O espantoso da notícia, entretanto, é que o torturador agia em nome do Estado; recebia proventos para o seu trabalho, obedecia a uma cadeia legal de comando e estava perfeitamente protegido pelas instituições no poder. Não foi um maluco solitário, um fanático qualquer, que sequestrou Rubens Paiva – e escolho apenas simbolicamente um entre muitos –, matou-o e deu um fim ao seu corpo. Foi um funcionário do Estado, a seu serviço. Assim como o consequente apagamento da memória do fato e de seus detalhes foi, e vem sendo, uma ação burocrática de Estado – no caso, a recusa do Exército de abrir seus arquivos, provavelmente sob a angústia de uma dupla vergonha, a da ocultar a história, de resto pública, ou suportar, também publicamente, sua revelação.

Não vou discutir aqui as variáveis políticas do caso ou a Lei da Anistia, que permite interpretações complexas e respeitáveis.
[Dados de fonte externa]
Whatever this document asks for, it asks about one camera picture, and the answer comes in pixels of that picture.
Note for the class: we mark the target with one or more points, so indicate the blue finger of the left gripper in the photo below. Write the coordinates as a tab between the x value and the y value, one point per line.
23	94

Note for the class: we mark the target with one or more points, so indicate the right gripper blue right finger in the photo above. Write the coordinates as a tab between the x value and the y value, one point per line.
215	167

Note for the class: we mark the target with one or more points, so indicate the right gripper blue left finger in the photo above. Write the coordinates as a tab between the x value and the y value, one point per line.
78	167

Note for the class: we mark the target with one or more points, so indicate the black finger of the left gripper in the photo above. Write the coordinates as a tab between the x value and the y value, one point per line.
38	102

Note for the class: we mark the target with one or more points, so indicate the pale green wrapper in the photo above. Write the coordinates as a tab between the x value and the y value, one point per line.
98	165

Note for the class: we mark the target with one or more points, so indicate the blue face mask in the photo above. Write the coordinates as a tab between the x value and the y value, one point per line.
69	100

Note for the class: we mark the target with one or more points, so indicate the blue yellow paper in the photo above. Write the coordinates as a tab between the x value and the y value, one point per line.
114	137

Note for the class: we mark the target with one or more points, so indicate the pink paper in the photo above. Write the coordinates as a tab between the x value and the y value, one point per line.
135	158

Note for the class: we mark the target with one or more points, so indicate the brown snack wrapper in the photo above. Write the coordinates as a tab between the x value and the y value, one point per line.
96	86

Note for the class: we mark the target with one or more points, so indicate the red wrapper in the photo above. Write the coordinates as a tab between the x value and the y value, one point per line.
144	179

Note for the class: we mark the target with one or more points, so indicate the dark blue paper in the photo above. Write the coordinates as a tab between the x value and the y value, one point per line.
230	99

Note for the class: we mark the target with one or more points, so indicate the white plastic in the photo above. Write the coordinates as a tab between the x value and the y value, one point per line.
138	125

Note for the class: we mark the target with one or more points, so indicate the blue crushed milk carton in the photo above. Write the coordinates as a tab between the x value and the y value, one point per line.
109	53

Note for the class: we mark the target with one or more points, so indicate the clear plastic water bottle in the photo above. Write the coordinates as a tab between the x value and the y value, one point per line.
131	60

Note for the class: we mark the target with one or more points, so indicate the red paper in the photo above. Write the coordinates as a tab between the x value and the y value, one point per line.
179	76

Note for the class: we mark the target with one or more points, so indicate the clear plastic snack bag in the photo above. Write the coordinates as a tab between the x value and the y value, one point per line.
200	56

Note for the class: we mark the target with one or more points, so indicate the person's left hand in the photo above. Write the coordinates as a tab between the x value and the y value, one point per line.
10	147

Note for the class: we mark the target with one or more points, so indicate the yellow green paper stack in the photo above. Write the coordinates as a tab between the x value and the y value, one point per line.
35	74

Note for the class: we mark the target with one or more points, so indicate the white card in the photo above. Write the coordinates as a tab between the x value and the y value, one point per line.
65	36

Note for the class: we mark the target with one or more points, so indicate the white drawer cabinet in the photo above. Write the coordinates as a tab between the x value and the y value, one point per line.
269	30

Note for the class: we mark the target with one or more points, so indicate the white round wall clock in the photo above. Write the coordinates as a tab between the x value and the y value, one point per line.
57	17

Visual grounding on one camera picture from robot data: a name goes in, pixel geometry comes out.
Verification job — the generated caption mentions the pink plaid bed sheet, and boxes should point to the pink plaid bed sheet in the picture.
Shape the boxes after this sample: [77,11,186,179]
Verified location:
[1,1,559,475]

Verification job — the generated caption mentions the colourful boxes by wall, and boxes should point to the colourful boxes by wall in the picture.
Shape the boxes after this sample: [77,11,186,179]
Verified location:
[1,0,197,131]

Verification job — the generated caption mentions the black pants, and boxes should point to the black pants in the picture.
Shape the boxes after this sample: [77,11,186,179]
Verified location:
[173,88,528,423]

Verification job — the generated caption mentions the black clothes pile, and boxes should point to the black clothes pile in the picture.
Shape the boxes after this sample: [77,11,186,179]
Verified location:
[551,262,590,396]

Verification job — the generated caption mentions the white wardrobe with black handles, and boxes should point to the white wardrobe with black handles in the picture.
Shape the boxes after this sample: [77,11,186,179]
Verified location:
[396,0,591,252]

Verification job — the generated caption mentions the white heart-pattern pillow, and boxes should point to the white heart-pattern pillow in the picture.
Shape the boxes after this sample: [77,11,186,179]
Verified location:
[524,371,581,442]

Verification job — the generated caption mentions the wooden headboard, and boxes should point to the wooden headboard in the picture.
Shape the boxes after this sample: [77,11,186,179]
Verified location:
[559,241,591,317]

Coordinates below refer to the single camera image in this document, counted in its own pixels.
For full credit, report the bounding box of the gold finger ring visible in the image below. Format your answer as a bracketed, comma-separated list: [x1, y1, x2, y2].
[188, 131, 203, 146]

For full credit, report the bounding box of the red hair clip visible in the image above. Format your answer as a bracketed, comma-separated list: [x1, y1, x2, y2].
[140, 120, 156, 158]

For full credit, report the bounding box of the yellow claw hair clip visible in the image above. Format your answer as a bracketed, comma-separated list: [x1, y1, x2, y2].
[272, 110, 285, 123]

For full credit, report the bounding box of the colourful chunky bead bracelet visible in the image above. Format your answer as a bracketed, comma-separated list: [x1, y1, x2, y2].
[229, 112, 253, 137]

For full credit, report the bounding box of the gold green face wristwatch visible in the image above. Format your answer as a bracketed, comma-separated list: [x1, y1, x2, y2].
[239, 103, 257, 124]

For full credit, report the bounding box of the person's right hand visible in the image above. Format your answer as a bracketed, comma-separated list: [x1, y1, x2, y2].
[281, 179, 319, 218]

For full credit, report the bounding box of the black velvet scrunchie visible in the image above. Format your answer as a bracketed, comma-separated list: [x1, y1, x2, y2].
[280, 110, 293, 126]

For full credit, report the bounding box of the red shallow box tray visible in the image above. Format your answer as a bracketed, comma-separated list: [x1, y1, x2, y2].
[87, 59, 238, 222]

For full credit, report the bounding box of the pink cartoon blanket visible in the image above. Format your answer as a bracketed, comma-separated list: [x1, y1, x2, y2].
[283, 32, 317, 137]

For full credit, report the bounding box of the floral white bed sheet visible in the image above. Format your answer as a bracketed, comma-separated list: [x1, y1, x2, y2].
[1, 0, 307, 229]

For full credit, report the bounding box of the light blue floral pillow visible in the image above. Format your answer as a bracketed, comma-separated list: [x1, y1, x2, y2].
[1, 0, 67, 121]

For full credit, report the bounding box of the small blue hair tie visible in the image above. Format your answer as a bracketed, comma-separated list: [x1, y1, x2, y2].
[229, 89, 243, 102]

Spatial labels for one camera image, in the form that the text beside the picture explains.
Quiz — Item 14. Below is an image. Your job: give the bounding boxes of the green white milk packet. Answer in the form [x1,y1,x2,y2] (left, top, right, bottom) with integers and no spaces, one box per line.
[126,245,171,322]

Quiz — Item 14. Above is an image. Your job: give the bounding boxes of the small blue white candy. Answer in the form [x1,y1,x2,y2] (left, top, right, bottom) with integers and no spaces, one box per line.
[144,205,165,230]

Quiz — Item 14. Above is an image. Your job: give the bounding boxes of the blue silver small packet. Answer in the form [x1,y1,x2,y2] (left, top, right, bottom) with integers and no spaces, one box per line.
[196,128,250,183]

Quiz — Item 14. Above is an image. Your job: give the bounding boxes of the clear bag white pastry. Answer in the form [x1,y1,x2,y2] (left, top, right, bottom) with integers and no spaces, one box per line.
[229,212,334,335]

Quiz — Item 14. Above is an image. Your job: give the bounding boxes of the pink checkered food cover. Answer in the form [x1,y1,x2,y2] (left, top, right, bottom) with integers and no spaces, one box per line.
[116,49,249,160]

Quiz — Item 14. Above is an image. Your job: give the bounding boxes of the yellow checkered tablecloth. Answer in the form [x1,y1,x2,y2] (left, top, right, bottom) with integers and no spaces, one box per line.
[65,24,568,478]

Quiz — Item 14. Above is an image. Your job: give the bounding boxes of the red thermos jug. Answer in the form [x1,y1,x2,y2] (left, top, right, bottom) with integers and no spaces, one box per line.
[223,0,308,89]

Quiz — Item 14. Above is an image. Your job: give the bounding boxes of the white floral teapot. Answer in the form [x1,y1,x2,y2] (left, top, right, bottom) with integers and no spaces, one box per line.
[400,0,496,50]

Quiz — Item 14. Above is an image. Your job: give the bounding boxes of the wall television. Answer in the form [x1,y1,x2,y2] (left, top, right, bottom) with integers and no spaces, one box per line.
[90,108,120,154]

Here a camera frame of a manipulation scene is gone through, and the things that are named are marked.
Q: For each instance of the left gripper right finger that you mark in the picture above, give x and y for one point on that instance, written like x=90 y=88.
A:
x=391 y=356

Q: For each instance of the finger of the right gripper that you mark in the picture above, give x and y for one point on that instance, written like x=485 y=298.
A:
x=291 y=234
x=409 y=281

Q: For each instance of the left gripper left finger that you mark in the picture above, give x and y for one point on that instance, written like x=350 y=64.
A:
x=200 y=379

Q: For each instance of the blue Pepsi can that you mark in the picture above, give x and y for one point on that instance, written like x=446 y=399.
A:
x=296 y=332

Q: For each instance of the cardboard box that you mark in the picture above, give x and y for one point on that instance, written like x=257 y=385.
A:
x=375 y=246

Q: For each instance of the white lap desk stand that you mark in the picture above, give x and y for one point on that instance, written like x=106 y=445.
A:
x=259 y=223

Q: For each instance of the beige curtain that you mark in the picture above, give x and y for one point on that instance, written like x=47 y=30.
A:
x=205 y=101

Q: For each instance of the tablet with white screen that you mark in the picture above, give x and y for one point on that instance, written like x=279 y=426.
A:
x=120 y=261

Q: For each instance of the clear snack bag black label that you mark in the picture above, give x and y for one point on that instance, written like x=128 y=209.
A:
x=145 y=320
Nem relembrar diferentes momentos históricos, como se o horror do passado justificasse o do presente, numa cultura em que nada sai do lugar. O passo que agora me interessa é apenas o da linha que separa a civilização da barbárie: a consciência do papel do Estado e do lugar do cidadão, uma distinção elementar que parte substancial de um Brasil embrutecido tem sido incapaz de aceitar. O retrato do atraso está exatamente aí. Comparar o monumental poder do Estado – a gigantesca máquina do governo, controlando Exército, Marinha e Aeronáutica, mais todas as polícias do país – com a ação de meia dúzia de guerrilheiros, ou idealistas, ou terroristas, ou delinquentes, ou idiotas, ou lunáticos (o leitor faz sua escolha), além de vítimas avulsas, como Herzog ou Rubens Paiva, presos e assassinados, como se se tratasse de uma "guerra" – e em que espécie de guerra é preciso desmembrar os mortos e fazê-los desaparecer nos rios? –, é torturar mais uma vez a inteligência do cidadão.